Problem to solve
Exactly reproduce the lines from the top of the entries below through the line containing "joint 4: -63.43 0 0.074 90", with both ends included.

Exercise inputs

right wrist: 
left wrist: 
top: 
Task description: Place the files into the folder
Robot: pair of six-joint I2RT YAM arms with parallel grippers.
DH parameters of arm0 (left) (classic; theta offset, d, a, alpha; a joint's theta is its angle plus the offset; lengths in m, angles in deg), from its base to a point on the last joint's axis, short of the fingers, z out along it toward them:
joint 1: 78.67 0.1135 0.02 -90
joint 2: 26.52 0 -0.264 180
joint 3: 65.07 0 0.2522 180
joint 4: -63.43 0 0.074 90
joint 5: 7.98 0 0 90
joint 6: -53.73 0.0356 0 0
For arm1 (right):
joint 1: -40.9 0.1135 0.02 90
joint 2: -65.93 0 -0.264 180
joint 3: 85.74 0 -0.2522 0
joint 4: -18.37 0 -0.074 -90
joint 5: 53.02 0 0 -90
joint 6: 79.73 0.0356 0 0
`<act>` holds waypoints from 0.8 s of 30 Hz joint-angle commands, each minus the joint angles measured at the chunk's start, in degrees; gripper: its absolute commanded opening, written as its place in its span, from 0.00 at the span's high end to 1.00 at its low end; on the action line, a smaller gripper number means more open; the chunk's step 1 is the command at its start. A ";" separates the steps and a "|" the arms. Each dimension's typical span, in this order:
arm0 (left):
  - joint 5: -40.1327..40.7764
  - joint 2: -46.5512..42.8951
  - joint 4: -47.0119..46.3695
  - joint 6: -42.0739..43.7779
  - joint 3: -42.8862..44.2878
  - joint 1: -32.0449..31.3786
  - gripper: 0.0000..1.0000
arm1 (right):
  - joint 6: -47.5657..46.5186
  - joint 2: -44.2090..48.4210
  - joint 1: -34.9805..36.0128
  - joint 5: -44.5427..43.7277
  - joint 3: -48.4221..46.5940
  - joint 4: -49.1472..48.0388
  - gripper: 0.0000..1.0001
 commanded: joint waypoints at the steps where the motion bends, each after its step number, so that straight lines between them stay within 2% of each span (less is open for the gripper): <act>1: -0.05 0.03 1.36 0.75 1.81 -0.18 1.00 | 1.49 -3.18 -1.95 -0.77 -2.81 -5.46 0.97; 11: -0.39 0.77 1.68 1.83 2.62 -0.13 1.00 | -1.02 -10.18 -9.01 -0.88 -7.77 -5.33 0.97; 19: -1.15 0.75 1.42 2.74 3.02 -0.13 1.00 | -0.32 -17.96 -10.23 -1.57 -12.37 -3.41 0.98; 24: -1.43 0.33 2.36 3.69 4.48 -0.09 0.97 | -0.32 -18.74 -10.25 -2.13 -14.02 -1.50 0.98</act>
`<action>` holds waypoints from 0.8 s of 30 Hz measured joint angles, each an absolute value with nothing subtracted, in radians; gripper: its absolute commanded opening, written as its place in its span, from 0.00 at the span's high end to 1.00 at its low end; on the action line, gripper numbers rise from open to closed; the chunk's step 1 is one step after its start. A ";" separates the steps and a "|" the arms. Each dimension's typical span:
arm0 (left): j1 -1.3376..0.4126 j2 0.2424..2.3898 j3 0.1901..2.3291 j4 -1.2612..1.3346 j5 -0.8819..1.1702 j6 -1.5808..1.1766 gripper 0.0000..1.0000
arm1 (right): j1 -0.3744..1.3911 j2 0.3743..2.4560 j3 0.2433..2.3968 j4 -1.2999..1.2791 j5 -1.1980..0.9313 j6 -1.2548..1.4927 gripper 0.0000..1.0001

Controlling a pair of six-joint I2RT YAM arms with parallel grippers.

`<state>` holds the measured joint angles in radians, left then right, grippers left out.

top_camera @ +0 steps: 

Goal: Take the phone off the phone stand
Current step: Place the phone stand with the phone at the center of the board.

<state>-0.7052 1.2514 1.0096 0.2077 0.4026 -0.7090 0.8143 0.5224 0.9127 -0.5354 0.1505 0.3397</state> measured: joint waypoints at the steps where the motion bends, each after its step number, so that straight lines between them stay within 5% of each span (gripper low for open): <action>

Solution to this task
right wrist: 
left wrist: 
top: 
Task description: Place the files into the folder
Robot: pair of six-joint I2RT YAM arms with parallel grippers.
DH parameters of arm0 (left) (classic; theta offset, d, a, alpha; a joint's theta is its angle plus the offset; lengths in m, angles in deg), from its base to a point on the last joint's axis, short of the fingers, z out along it toward them:
joint 1: 78.67 0.1135 0.02 -90
joint 2: 26.52 0 -0.264 180
joint 3: 65.07 0 0.2522 180
joint 4: -63.43 0 0.074 90

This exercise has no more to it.